PROVIDED DATA: Begin

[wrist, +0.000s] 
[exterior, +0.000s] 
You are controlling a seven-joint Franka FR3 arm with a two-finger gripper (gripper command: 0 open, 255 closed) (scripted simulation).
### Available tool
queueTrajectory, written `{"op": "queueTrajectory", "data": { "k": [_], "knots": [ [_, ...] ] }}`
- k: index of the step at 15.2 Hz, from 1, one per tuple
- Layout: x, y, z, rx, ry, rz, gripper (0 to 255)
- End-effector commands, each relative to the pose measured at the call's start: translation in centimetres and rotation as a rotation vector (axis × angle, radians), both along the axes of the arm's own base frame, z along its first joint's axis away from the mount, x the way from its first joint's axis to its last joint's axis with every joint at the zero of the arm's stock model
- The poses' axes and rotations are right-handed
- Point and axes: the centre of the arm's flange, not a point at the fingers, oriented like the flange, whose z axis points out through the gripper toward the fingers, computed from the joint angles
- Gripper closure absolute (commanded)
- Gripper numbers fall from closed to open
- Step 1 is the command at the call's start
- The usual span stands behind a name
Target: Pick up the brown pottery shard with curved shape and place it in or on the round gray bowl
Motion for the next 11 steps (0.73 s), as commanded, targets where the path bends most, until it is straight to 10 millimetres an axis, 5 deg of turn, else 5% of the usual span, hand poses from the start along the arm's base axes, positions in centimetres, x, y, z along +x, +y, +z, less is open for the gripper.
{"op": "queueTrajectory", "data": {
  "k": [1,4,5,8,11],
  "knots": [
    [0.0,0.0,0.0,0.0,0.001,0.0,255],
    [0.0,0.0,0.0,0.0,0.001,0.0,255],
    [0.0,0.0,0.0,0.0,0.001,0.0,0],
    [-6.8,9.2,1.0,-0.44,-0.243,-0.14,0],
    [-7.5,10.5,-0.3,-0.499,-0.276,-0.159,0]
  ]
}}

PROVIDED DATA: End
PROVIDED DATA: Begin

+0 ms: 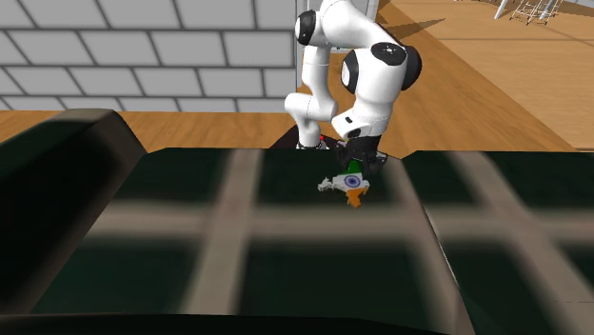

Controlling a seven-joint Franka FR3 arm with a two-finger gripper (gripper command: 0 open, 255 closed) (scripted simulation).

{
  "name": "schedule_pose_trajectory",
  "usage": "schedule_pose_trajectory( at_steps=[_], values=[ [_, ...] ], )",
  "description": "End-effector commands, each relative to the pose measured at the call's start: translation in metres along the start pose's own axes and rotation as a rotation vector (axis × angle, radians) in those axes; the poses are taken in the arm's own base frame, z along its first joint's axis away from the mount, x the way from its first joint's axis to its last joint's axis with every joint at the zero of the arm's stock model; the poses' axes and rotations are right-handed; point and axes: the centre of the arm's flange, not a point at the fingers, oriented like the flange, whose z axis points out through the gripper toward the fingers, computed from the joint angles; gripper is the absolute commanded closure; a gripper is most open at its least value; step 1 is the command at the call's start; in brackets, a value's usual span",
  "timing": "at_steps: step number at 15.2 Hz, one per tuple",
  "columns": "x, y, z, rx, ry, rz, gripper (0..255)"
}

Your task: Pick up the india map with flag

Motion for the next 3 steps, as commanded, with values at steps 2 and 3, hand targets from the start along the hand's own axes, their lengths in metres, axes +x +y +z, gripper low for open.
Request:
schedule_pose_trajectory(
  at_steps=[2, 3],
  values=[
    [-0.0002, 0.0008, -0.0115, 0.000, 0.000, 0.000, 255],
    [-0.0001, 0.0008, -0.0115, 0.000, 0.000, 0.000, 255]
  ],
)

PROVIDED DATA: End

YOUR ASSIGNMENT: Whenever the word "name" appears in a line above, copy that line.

ANSWER BOX:
- The usual span stands behind a name
  "name": "schedule_pose_trajectory",

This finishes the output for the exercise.